*Work order*: Write out only the opening lines of the entries, through the line with "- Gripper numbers".

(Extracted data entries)
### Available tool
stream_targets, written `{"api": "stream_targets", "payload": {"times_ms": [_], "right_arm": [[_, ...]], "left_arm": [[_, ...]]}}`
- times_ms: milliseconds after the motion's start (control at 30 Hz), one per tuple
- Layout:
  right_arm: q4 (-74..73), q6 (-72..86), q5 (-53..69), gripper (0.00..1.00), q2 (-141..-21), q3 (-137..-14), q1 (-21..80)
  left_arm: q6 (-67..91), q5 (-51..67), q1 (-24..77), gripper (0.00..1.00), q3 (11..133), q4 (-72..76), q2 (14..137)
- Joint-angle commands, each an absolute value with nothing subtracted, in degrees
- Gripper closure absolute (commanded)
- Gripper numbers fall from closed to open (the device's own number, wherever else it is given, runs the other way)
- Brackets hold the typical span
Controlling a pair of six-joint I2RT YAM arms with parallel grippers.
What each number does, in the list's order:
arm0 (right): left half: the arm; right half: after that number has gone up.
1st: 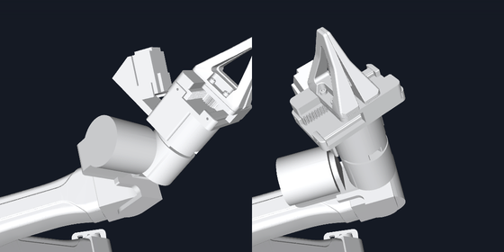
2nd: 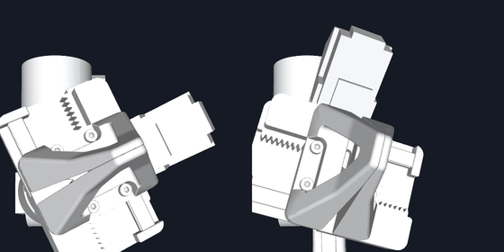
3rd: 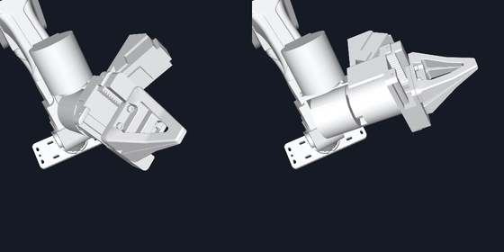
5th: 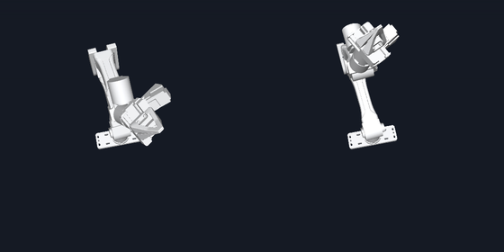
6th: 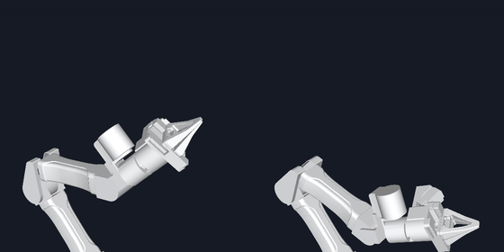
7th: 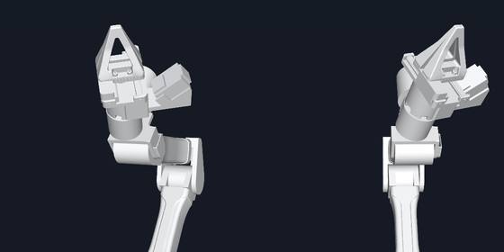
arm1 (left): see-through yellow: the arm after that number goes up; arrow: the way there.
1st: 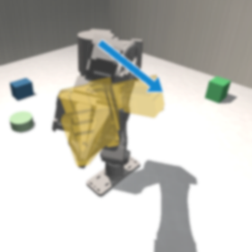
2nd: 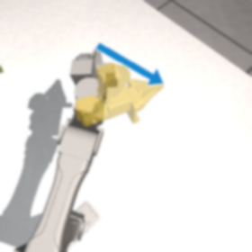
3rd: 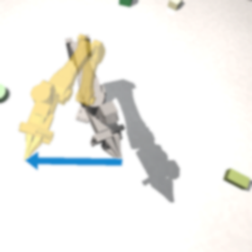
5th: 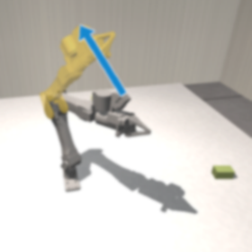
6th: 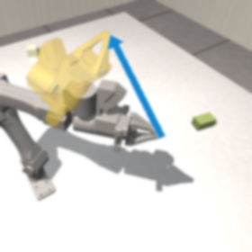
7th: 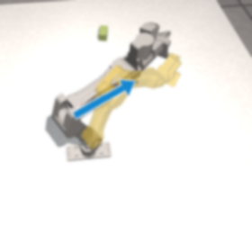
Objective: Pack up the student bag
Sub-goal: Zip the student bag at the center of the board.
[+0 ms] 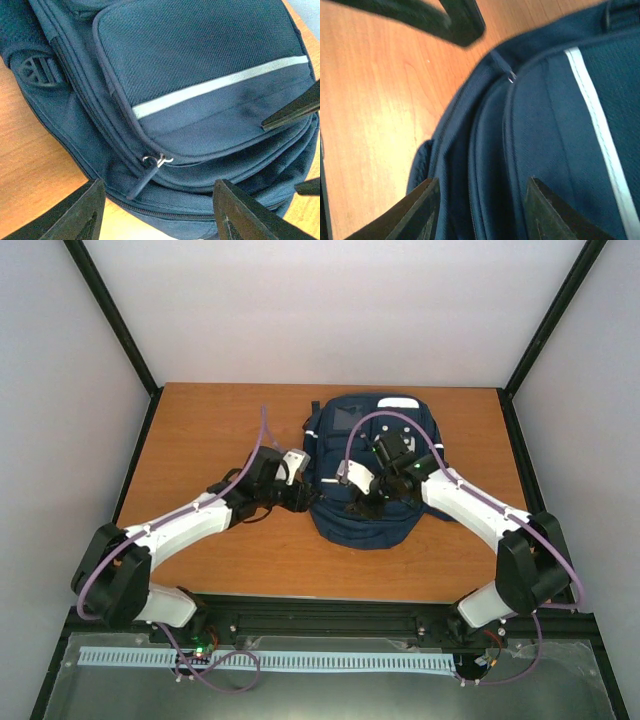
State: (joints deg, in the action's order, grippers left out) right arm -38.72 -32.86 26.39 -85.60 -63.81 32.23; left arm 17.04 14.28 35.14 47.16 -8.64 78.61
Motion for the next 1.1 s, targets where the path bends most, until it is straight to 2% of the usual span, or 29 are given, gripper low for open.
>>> {"api": "stream_targets", "payload": {"times_ms": [0,67,300,467,633,767,933,1067], "right_arm": [[-32.36,-28.46,26.6,0.53,-84.48,-60.75,29.29],[-31.41,-26.89,23.24,0.53,-83.6,-60.4,28.52],[-30.99,-25.51,23.78,0.53,-82.03,-59.67,27.02],[-30.96,-25.48,24.37,0.53,-81.46,-59.31,26.36],[-30.68,-25.48,24.51,0.52,-80.12,-58.97,23.53],[-31.14,-25.4,26.11,0.52,-80.09,-59.05,21.91],[-31.37,-25.4,26.63,0.52,-80.82,-59.03,21.88],[-31.54,-25.4,26.79,0.52,-81.2,-59.23,21.84]], "left_arm": [[9.02,13.37,35.16,0.39,52.1,-11.3,80.3],[5.87,13.22,35.16,0.38,53.8,-13.82,81.62],[-3.76,13.24,35.16,0.36,63.1,-23.19,88.25],[-10.16,17.27,35.16,0.47,67.3,-31.17,92.41],[-13.77,18.04,35.16,0.5,68.13,-34.66,94.4],[-14.7,16.74,35.15,0.52,67.39,-33.63,94.88],[-15.19,16.84,35.13,0.62,67.2,-32.2,95.15],[-15.17,16.85,35.16,0.65,66.59,-31.57,95.59]]}}
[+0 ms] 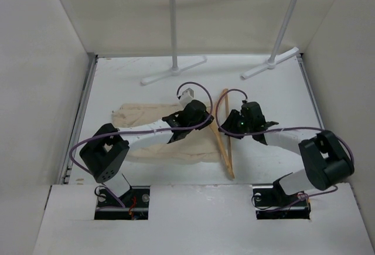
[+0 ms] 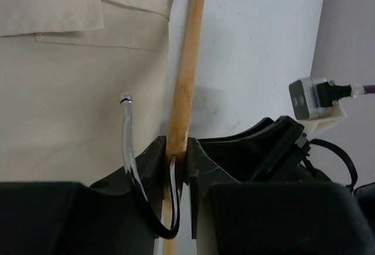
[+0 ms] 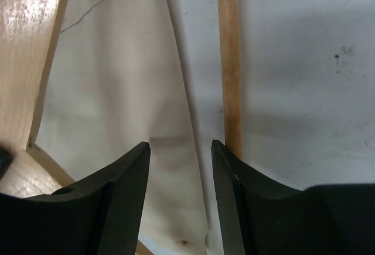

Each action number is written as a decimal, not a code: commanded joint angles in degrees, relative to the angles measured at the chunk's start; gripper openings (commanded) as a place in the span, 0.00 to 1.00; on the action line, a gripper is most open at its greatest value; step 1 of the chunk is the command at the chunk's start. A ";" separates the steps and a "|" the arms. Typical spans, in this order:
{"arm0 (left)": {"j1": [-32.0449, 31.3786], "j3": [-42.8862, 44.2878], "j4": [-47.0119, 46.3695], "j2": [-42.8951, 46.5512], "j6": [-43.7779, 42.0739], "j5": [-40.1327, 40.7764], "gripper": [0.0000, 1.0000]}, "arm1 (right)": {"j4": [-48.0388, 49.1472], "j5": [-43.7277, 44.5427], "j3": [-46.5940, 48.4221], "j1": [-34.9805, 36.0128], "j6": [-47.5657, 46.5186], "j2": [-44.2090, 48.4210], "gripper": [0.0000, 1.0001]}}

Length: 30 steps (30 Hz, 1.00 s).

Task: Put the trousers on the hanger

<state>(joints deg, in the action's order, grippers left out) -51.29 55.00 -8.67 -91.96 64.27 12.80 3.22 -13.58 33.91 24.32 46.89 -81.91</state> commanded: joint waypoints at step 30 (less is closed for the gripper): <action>17.14 -22.39 15.25 30.34 -11.70 3.47 0.03 | 3.46 -6.63 2.65 -8.36 3.65 7.12 0.12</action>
<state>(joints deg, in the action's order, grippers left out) -36.18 34.28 -2.26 -65.34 57.67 15.42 6.44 -18.81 36.60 16.99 51.27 -75.02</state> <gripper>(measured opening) 0.160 0.121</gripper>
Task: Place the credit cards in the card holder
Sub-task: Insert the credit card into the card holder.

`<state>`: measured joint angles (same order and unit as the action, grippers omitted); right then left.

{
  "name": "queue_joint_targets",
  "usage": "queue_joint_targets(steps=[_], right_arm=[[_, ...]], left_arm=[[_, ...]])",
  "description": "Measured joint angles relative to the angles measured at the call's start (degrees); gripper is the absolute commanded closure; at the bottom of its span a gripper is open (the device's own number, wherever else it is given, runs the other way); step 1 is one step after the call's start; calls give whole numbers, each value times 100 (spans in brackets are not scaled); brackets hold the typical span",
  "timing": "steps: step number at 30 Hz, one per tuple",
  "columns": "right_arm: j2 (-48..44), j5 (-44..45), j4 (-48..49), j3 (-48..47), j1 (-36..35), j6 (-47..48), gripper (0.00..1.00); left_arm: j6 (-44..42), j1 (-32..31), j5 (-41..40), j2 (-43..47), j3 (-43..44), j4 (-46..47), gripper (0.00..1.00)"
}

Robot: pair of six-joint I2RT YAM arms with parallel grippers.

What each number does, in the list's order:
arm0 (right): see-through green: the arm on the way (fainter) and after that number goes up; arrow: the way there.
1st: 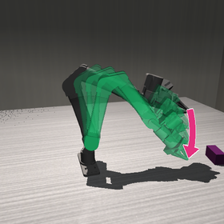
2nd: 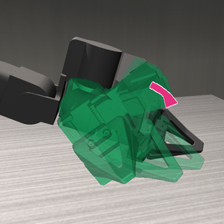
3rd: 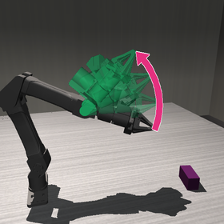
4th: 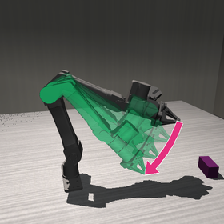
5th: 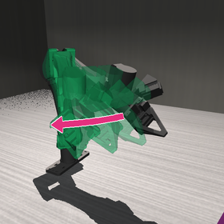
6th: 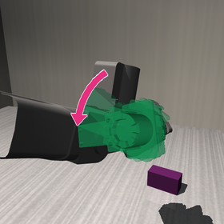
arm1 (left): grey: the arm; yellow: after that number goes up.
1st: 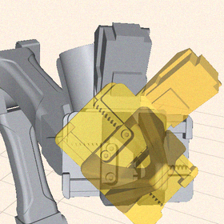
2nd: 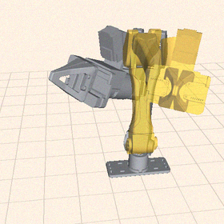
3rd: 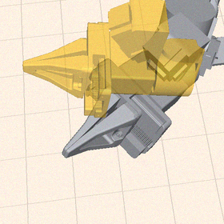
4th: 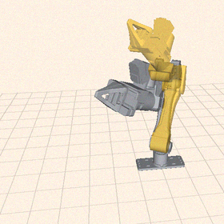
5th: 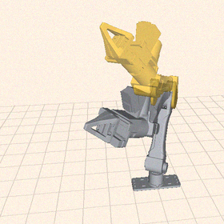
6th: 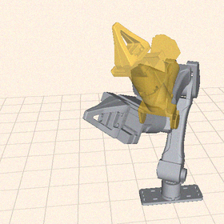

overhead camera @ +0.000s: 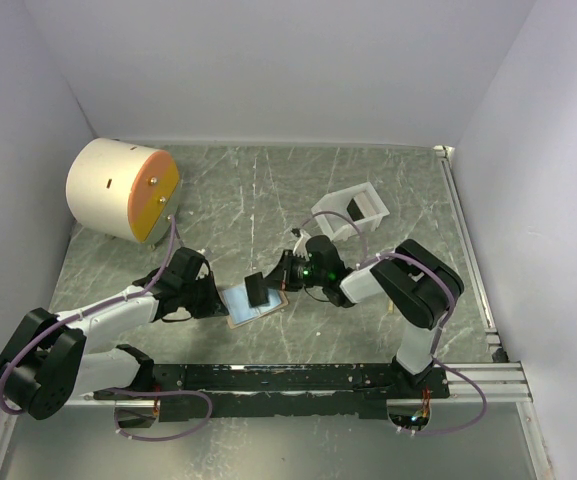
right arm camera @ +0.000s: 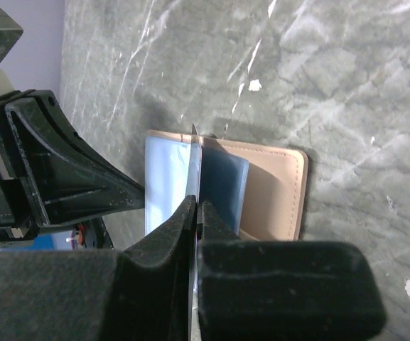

*Your solution*:
### Available tool
stream_targets, written `{"api": "stream_targets", "payload": {"times_ms": [_], "right_arm": [[_, ...]], "left_arm": [[_, ...]]}}`
- times_ms: milliseconds after the motion's start (control at 30 Hz), one per tuple
- Layout:
  right_arm: q4 (-74..73), q6 (-72..86), q5 (-53..69), gripper (0.00..1.00), q2 (-141..-21), q3 (-137..-14), q1 (-21..80)
  left_arm: q6 (-67..91), q5 (-51..67), q1 (-24..77), gripper (0.00..1.00), q3 (11..133), q4 (-72..76), q2 (14..137)
- Joint-angle commands, each an absolute value with nothing subtracted, in degrees
- Gripper closure absolute (commanded)
- Gripper numbers fall from closed to open (the device's own number, wherever else it is given, runs the other way)

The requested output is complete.